Data Analysis and Distributions
Students start by learning how to represent data using dot plots, histograms, and box plots. From there, they compare data sets by examining center (mean and median) and spread (standard deviation and interquartile range). A key milestone is fitting data to a normal distribution and using it to estimate population percentages — a skill that appears in science, social studies, and standardized tests.

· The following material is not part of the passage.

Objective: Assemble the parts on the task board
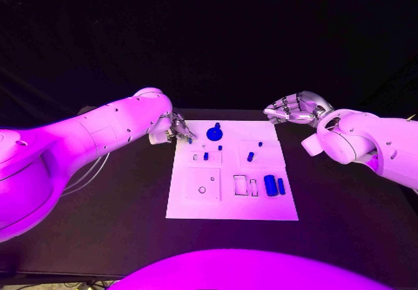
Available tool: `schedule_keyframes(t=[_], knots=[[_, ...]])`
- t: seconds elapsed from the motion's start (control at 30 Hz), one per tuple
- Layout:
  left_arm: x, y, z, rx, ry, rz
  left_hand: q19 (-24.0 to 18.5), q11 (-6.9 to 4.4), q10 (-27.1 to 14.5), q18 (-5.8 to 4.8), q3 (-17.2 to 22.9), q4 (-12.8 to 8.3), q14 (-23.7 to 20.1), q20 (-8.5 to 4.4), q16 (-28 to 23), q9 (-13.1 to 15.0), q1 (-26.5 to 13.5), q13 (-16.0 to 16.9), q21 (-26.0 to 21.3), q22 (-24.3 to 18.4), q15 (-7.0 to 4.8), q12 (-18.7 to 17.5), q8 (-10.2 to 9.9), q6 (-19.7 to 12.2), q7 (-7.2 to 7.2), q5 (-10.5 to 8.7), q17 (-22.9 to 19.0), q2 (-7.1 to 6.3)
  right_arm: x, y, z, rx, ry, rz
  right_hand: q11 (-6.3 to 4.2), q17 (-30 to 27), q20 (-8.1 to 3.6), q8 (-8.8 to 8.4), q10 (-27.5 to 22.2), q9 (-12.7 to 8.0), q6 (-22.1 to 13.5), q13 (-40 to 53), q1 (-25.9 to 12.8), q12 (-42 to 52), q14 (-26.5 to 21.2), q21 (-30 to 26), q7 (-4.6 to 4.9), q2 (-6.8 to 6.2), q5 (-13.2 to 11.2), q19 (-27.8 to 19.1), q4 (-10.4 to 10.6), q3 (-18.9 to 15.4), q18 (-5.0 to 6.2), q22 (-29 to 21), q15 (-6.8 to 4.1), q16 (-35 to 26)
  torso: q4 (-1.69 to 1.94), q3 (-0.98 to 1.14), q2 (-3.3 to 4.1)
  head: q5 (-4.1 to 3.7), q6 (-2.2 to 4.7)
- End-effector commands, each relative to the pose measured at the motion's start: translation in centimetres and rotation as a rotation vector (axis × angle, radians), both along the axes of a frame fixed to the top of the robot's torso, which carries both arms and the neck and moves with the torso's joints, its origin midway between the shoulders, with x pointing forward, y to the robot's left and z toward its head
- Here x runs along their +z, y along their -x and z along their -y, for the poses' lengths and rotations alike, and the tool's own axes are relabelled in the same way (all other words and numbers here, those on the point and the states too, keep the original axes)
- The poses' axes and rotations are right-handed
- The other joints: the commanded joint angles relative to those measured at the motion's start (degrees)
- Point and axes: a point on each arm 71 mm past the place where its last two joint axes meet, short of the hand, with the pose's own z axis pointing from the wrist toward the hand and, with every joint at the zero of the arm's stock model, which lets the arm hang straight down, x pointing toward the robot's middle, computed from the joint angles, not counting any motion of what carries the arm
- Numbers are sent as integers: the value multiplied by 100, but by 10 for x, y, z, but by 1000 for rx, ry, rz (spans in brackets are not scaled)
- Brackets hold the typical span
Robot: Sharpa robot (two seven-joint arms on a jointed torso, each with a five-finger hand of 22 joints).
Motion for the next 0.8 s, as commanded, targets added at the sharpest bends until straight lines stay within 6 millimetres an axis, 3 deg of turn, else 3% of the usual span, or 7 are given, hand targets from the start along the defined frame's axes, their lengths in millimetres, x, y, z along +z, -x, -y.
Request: schedule_keyframes(t=[0.03,0.27,0.43,0.8], knots=[[0,0,2,-4,1,-3,23,-41,92,15,-228,64,677,-48,80,104,46,7,74,99,-21,74,135,-30,-16,-51,1582,-60,0,0,-1,5,-1,1,-11,-45,21,3,-10,74,56,-45,7,-81,45,107,271,43,-43,113,39,107,27,53,-10,46,0,-2,4,-3,0],[0,0,3,-5,4,2,27,-46,102,13,-221,65,677,-50,80,126,59,19,78,106,-24,80,160,-30,-23,-49,1582,-52,0,0,-1,6,-2,1,-11,-45,21,3,-10,74,56,-45,7,-81,45,107,271,43,-43,113,39,107,27,53,-10,46,-3,-3,2,-2,0],[0,0,4,-5,5,3,34,-78,105,10,-80,25,677,-68,80,220,237,15,87,120,-51,77,245,-88,-57,-41,1582,73,0,0,-1,6,-2,1,-11,-45,21,3,-10,74,56,-45,7,-81,45,107,271,43,-43,113,39,107,27,53,-10,46,-5,-1,3,-10,0],[0,0,5,-7,2,-3,29,-69,85,10,-65,40,677,-74,80,242,251,-10,82,115,-49,61,244,-141,-41,-67,1582,34,0,1,-1,7,-4,0,-9,-54,21,3,-8,75,59,-45,4,-80,41,102,273,51,-43,111,41,105,26,48,-8,42,-4,-2,5,-13,0]])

- Dot plots, histograms, and box plots
- Mean, median, standard deviation, and IQR
- Normal distribution and area under the curve
- Two-way frequency tables and relative frequencies
Scatter Plots and Linear Relationships
Michigan Statistics students learn to plot two quantitative variables, identify trends, and compute the correlation coefficient using technology. Importantly, students learn to distinguish between correlation and causation — a critical thinking skill that applies well beyond math class.
Statistical Inference and Sampling
One of the most practical parts of the course involves understanding how data from a sample can tell us something about a larger population. Students explore sample surveys, experiments, and observational studies. They use simulation to develop margins of error and evaluate whether differences between treatments are statistically significant.
- Random sampling and population estimates
- Margin of error through simulation
- Comparing two treatments from randomized experiments
- Evaluating reports based on data
Probability
The probability unit builds from independence and conditional probability through to the Addition Rule and Multiplication Rule. Students construct two-way frequency tables to approximate probabilities and use permutations and combinations to count compound outcomes.
Random Variables and Expected Value
Students define random variables, build probability distributions, and calculate expected value — both from theoretical models and empirical data. These ideas connect directly to real-world decision-making, from product testing to medical screening.